Nach Rassismus in EM-Quali: FIFA-Präsident Infantino für weltweites Stadionverbot

SID
Szenen, die nachdenklich stimmen: Bulgarische Zuschauer zeigen während des EM-Quali-Spiels gegen England den Hitlergruß.

FIFA-Präsident Gianni Infantino hat sich nach dem Rassismus-Eklat beim EM-Qualifikationsspiel zwischen Bulgarien und England (0:6) für ein weltweites Stadionverbot für die Täter ausgesprochen.

"Wir dürfen rassistische Menschen nicht gewinnen lassen, der Fußball muss weitergehen und wir müssen diese Menschen bestrafen", sagte Infantino in Dhaka/Bangladesch.

Die Täter müssten festgenommen, aus den Stadien vertrieben und nicht mehr zurückkehren dürfen, sagte der 49-Jährige und forderte: "Es müssen Gerichtsverfahren gegen sie eingeleitet werden." Wenn Zuschauer ein Stadionverbot erhielten, werde die Sanktion von der FIFA "auf die ganze Welt ausgedehnt", versicherte Infantino. Zudem sprach er sich dafür aus, das Spiel "zu beenden, wenn sich rassistische Akte gegen Fußballer richten."

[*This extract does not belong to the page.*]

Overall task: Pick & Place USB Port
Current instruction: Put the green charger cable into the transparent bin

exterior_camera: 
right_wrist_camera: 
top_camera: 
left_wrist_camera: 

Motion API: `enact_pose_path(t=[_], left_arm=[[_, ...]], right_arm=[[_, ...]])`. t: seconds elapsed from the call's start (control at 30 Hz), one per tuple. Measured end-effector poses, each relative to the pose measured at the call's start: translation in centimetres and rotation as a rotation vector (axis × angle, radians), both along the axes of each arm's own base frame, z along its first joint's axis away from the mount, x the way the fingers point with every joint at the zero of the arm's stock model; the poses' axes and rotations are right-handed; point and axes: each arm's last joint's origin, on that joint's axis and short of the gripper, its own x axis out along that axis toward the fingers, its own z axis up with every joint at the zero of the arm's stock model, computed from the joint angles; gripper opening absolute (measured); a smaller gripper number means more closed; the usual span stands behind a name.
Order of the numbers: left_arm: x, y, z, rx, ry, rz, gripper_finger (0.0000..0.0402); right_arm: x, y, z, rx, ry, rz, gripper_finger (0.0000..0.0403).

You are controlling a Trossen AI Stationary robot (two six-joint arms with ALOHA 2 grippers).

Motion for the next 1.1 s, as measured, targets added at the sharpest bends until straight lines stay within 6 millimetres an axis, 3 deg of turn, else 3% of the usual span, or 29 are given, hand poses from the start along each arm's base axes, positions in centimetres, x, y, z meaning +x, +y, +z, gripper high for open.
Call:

Rassismus-Skandal in Bulgarien: Neun Verdächtige identifiziert

Durch Bilder von Überwachungskameras im Stadion von Sofia hat die Polizei bislang neun Verdächtige identifiziert, sechs von ihnen waren am Mittwoch festgenommen worden. Ein 18-jähriger Bulgare wurde wegen "schweren Hooliganismus" angeklagt. Wie die Nachrichtenagentur AFP mit Verweis auf die örtliche Staatsanwaltschaft berichtet, wurden vier weitere Personen mit Geldstrafen und Stadionverboten belegt.

Die Begegnung stand wegen der Vorfälle mehrmals vor dem Abbruch. Englands Stars mussten Affenlaute, höhnische Gesänge und sogar den Hitlergruß erdulden. Die Europäische Fußball-Union (UEFA) hat ein Disziplinarverfahren gegen die Bulgaren eröffnet. Verbandspräsident Boris Michailow war im Zuge des Skandals zurückgetreten.